→ **WHAT YOU NEED TO DO**
Report, as a bare number, how many lines of the material below contain the word "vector".

→ **RECORDS FOR PROCESSING**
········
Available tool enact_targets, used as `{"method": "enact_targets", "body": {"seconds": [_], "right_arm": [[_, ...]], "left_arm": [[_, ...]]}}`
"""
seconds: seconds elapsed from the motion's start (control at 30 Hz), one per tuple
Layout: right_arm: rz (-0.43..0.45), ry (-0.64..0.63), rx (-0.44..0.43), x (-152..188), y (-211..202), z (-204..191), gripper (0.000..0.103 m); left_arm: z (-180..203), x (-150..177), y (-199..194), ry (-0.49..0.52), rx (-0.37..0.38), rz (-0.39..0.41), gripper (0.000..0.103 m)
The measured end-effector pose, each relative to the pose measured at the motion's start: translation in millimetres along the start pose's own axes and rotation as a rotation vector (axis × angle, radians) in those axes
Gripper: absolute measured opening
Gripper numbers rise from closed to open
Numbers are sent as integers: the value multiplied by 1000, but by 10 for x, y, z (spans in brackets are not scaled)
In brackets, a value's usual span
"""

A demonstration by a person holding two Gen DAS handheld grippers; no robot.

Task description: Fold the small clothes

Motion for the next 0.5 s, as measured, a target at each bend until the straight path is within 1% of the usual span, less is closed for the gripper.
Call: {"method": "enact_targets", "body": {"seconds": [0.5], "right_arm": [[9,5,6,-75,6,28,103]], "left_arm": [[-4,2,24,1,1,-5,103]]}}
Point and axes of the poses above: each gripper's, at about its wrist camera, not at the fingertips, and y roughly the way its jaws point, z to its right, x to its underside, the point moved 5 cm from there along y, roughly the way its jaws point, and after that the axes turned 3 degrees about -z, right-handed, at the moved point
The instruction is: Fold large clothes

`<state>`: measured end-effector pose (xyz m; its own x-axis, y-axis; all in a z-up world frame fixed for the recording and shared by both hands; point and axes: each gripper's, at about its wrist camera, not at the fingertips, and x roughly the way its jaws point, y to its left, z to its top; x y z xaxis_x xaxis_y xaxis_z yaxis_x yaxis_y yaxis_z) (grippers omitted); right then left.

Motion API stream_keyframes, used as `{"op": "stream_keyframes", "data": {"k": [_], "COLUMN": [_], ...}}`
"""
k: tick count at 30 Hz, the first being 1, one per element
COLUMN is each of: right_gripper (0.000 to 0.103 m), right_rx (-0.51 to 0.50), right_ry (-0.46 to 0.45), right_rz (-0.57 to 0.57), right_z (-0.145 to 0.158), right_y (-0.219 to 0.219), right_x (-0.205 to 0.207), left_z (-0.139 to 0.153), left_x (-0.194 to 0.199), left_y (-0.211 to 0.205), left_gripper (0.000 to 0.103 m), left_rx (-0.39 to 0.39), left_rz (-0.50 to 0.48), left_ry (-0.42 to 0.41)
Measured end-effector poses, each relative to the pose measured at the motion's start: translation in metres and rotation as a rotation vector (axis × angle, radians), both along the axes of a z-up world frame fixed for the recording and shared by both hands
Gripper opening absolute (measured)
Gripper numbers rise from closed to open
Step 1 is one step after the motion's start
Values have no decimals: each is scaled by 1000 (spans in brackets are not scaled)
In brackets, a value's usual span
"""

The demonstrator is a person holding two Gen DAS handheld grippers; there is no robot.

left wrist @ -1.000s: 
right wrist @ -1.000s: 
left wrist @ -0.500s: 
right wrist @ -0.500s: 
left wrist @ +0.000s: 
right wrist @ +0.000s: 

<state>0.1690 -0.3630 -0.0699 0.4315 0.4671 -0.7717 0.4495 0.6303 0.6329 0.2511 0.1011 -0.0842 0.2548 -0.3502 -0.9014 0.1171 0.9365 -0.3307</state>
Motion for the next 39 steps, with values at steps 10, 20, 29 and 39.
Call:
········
→ **ANSWER**
2